Build Me a Brain
Roland Pease meets scientists in the UK and the US who are hoping to connect cultures of living human neurons to robots to understand how the mind works.
When President Obama recently complained, that although "we can identify
galaxies light years away, study particles smaller than an atom ... we
still haven't unlocked the mystery of the three pounds of matter that
sits between our ears" - he called on scientists to unravel the
trillions of neural connections inside our brains that make our minds work.
Some researchers are already doing that - trying to understand the brain
by starting to build one. At Reading University, at the newly
constructed Brain Embodiment Laboratory, researchers plan to connect
cultures of living human neurons to robots to give meaning to their
neural activity. At Georgia Tech, Atlanta, neuroengineer Steve Potter
agrees that cultured neurons not connected to the outside world suffer
sensory deprivation. His neural arrays descend into spasms of epileptic
activity when left alone. When plugged in, they can control machines
across the planet.
"I believe these cultures are half-way to having a mind," says Potter.
"Wired up to listen to their own outputs, they could be self aware."
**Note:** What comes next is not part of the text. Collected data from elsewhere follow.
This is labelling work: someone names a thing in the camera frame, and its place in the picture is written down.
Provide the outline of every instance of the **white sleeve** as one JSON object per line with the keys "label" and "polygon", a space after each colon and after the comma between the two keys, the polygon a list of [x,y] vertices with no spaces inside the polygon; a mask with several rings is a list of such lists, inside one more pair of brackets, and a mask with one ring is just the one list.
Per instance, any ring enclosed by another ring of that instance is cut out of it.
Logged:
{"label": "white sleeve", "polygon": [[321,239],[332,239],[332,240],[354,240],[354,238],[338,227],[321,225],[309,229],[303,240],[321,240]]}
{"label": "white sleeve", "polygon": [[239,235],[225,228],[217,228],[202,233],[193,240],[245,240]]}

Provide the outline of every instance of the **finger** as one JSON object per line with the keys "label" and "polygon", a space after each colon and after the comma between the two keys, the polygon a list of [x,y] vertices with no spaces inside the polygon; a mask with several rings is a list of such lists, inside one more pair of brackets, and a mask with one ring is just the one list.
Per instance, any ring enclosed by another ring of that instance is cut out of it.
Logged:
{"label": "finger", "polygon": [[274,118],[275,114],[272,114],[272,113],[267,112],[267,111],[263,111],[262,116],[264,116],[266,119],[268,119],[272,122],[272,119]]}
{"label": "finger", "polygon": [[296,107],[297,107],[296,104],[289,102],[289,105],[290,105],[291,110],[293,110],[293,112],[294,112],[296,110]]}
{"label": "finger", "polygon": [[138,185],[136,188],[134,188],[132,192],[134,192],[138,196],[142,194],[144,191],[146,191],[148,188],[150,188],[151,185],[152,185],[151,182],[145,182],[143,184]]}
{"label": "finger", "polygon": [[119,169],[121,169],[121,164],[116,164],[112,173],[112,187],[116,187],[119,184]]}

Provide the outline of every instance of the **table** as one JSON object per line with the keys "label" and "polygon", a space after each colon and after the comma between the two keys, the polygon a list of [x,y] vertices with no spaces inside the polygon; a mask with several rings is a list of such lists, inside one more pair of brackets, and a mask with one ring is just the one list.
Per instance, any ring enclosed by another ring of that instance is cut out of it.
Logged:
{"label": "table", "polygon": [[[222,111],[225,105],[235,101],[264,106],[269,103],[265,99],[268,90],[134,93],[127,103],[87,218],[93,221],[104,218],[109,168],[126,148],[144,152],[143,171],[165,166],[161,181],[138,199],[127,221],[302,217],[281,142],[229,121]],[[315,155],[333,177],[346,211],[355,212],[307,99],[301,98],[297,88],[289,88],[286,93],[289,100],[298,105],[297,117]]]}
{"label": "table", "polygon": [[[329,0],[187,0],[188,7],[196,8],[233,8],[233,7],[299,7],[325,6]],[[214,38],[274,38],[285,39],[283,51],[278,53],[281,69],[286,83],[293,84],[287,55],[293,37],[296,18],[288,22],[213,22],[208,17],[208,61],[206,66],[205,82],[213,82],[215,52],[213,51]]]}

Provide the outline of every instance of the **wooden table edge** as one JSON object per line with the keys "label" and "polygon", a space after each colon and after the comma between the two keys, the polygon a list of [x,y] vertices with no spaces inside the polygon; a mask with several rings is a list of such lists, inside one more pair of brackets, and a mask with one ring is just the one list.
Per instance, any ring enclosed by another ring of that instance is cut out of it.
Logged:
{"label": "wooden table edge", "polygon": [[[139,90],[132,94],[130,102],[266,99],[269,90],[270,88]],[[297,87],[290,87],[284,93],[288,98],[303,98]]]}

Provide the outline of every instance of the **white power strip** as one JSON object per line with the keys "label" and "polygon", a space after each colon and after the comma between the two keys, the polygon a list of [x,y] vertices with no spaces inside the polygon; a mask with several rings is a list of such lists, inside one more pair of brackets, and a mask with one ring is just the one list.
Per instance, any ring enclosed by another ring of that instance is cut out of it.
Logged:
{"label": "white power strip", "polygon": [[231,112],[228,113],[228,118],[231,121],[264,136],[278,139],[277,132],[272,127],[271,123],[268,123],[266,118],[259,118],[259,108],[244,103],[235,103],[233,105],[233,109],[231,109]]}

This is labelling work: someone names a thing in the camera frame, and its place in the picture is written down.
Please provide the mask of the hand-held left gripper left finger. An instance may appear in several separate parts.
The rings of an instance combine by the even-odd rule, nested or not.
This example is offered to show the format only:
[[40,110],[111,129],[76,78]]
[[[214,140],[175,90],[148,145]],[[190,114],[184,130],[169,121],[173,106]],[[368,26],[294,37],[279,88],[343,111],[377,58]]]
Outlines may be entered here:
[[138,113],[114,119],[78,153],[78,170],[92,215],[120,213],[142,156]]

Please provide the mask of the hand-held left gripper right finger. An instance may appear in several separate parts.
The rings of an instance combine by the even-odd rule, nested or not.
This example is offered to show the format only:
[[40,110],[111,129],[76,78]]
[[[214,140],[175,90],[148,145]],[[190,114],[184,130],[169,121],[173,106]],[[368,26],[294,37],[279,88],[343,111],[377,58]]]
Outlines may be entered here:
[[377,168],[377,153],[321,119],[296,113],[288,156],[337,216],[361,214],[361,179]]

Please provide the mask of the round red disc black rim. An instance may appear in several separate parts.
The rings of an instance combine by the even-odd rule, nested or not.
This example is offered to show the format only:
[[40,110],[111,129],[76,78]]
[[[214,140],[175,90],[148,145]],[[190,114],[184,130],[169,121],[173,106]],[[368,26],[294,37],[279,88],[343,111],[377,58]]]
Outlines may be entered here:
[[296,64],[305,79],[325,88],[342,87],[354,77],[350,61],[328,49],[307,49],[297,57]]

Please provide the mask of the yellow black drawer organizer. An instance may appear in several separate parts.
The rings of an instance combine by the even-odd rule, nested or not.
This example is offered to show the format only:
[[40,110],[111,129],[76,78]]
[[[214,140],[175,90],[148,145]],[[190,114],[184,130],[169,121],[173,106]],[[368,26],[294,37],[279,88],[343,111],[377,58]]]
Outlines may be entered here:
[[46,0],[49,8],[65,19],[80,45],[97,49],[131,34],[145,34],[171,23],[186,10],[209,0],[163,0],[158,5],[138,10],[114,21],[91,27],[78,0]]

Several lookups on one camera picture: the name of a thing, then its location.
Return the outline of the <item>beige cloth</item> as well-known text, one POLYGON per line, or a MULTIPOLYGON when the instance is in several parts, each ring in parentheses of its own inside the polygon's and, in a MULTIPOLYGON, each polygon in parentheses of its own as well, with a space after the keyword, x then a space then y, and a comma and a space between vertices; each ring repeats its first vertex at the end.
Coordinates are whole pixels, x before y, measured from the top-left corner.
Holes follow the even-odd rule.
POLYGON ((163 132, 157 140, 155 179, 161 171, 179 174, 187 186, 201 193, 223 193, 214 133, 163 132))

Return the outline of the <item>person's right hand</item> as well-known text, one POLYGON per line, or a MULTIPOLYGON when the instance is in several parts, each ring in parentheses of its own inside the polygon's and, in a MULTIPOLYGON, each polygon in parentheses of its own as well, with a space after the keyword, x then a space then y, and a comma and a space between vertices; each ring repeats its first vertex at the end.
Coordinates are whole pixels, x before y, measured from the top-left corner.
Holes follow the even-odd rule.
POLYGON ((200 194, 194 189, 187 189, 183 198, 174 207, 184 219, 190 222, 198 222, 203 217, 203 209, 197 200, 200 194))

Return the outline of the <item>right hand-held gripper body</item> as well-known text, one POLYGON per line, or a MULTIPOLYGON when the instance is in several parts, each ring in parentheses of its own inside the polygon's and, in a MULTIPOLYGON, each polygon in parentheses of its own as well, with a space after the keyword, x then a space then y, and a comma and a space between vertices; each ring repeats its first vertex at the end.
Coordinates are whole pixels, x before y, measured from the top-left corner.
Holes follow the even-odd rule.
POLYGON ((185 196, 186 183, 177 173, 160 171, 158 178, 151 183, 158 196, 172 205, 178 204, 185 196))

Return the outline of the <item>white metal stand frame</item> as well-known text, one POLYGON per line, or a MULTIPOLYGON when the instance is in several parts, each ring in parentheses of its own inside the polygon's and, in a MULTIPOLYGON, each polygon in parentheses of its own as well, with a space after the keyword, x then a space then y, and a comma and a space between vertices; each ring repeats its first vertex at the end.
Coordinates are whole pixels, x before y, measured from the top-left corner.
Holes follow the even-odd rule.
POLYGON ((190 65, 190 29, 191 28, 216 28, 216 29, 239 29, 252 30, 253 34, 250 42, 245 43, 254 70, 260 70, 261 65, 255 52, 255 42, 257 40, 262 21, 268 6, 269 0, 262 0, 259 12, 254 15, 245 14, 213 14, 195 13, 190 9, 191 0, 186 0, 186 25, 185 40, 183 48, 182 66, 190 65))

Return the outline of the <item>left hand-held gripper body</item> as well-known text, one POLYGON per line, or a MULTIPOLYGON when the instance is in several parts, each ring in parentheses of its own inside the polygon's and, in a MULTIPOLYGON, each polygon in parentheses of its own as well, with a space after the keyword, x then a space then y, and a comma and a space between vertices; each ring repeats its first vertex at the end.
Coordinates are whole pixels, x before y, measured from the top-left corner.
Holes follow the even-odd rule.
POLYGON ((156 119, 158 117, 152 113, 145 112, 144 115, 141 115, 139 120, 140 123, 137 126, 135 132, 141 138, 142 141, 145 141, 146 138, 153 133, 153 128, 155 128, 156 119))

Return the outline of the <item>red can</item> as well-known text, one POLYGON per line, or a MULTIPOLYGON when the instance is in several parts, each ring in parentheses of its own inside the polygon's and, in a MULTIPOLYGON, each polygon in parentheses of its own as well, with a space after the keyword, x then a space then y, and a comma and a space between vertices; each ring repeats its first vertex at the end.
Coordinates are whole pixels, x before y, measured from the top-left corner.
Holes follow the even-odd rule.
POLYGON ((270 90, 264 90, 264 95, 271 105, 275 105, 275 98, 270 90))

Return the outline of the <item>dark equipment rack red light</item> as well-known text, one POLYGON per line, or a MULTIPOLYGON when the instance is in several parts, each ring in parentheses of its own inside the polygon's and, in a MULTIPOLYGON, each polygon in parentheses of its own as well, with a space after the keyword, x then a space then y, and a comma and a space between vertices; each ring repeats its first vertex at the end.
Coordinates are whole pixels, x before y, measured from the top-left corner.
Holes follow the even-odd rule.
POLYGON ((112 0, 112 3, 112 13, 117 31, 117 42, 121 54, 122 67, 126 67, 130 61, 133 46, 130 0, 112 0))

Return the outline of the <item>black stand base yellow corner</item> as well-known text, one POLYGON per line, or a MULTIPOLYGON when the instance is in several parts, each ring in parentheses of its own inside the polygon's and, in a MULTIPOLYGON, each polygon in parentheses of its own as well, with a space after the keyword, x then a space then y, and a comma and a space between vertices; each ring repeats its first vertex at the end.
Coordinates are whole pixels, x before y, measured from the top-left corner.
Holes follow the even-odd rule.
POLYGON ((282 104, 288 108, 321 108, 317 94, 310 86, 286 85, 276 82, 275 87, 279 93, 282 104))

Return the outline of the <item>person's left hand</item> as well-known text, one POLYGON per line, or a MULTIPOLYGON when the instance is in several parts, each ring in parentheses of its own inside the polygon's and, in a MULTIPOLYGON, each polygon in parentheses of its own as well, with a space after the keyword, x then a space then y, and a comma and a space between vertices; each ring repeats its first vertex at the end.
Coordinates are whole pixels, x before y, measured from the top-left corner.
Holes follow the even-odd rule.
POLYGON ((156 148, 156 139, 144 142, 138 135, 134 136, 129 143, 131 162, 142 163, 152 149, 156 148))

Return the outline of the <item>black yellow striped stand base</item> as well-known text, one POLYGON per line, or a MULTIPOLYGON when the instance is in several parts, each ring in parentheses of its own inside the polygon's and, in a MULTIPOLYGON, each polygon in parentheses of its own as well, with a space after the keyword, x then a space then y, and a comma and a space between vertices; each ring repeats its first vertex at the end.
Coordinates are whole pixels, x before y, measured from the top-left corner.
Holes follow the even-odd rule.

Other researchers are building brains from inanimate materials - using
tendrils of silver, silicon and sulphur that spring into life like
activity when wired up to electricity. At Stanford University, plans are
afoot to meld them with living neurons - perhaps to enhance our thought
processes.
These devices can learn, remember and process information - but do they
think? Can these scientists really build a brain? And what would it tell
us about ours if they could?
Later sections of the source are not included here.